Short-term support is consolidating around $33,700, with a pivot point at $34,400. In the medium term, there might be a retest of the $32,700 – $33,300 level, with the possibility of high volatility leading to downward fluctuations beneath the current support levels.

Despite this, BTC bulls maintain a strong immediate technical advantage, with an ongoing price uptrend visible on the daily bar chart. Glassnode’s co-founders anticipate BTC possibly reaching $32,700 before a potential further upward trajectory.

As of the latest data from CoinGecko, the current price of Bitcoin stands at $34,938, with a slight 0.5% dip in the last 24 hours. Over the past seven days, BTC has shown a 2.1% rise, reflecting its overall resilience in the face of market fluctuations.

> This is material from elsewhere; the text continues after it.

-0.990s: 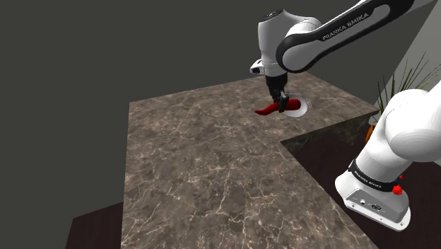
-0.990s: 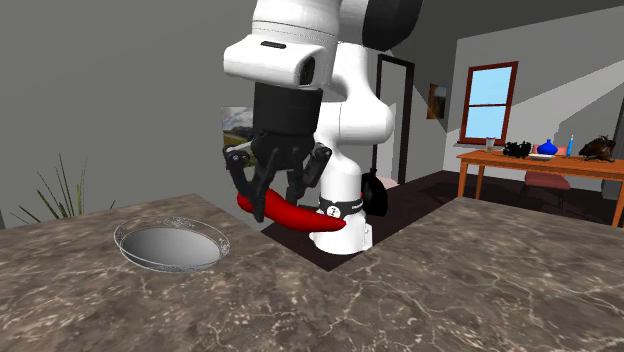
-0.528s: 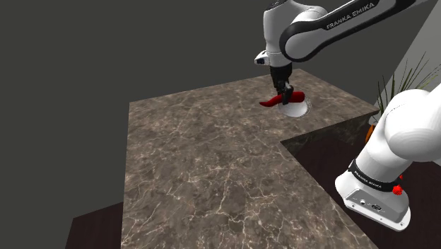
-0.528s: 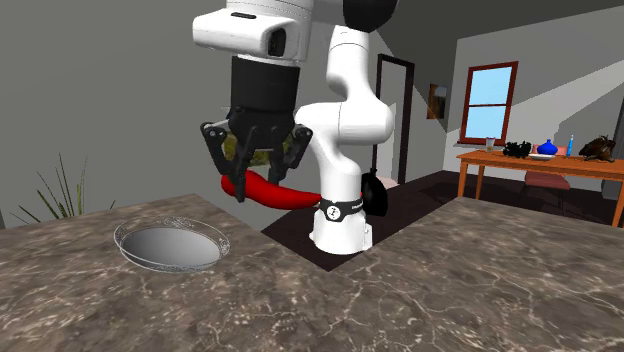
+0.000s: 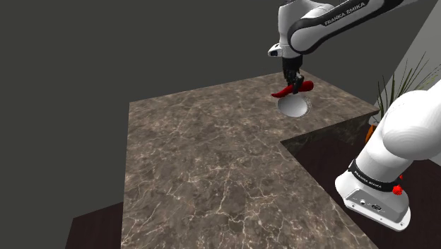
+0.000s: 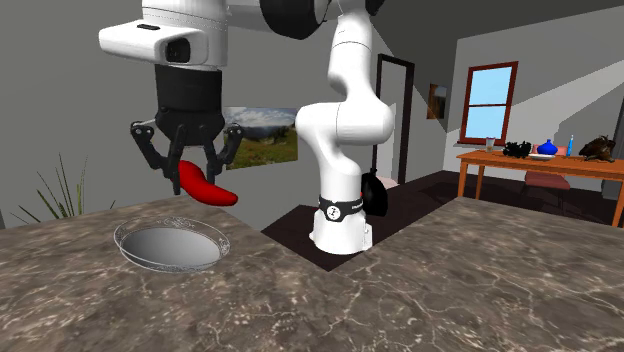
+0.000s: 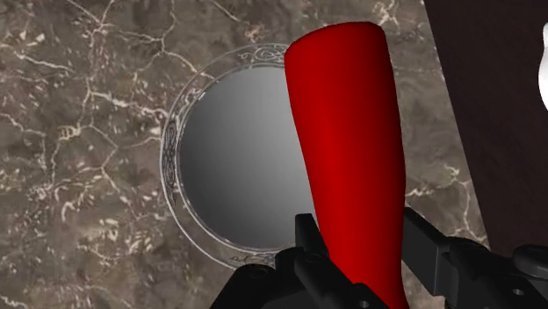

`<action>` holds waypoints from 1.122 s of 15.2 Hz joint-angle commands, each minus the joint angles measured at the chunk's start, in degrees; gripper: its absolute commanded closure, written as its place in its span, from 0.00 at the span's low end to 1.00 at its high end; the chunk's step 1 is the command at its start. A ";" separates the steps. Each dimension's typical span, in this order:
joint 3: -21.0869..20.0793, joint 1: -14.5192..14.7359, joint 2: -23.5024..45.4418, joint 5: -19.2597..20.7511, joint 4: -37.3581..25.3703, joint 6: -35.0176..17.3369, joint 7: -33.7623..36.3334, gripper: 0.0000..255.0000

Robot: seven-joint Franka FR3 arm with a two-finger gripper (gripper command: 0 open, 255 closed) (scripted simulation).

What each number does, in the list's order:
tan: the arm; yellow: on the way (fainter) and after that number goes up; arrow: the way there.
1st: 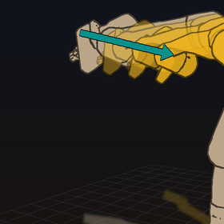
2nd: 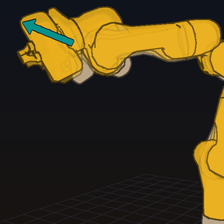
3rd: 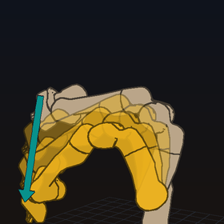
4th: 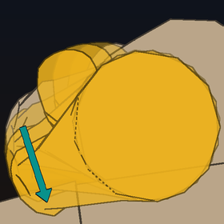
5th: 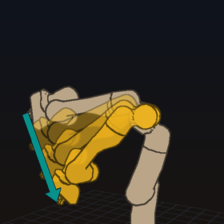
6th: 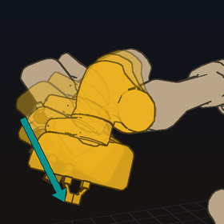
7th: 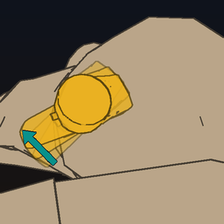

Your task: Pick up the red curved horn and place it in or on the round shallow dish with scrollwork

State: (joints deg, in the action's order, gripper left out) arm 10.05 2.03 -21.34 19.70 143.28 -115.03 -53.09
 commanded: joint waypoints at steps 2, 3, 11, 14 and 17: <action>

Excitement Surrounds Potential Bitcoin ETF Approval

Simultaneously, the cryptocurrency ecosystem is buzzing with anticipation over the potential approval of a spot Bitcoin Exchange-Traded Fund (ETF). However, not everyone in the industry shares this excitement. Arthur Hayes, the founder of The Maelstrom Fund, has raised concerns about the impact of institutional interest in Bitcoin and the potential consequences of a large-scale ETF.

Hayes paints a scenario where traditional finance giants like Larry Fink and others enter the Bitcoin market and accumulate a significant portion of the freely traded BTC in circulation. This could lead to the creation of Bitcoin mining ETFs, with institutional entities like BlackRock becoming major stakeholders in the mining operations themselves.

BTCUSD currently trading at $35,148 on the daily chart:

Institutional Control And Its Consequences

Hayes’s argument centers on the idea that asset managers such as BlackRock are effectively “agents of the state” and are influenced by government policies. He suggests that if the state needs its citizens to remain within the fiat banking system to facilitate taxation through inflation, it makes sense for institutional entities to hold money in an ETF structure.

In this context, Bitcoin becomes a financial asset rather than a decentralized digital currency. Hayes cautions that if a BlackRock ETF or similar institutional vehicle grows too large, it could have a detrimental impact on the crypto. The reason is that the substantial amount of Bitcoin held within the ETF becomes immovable, essentially removing it from circulation.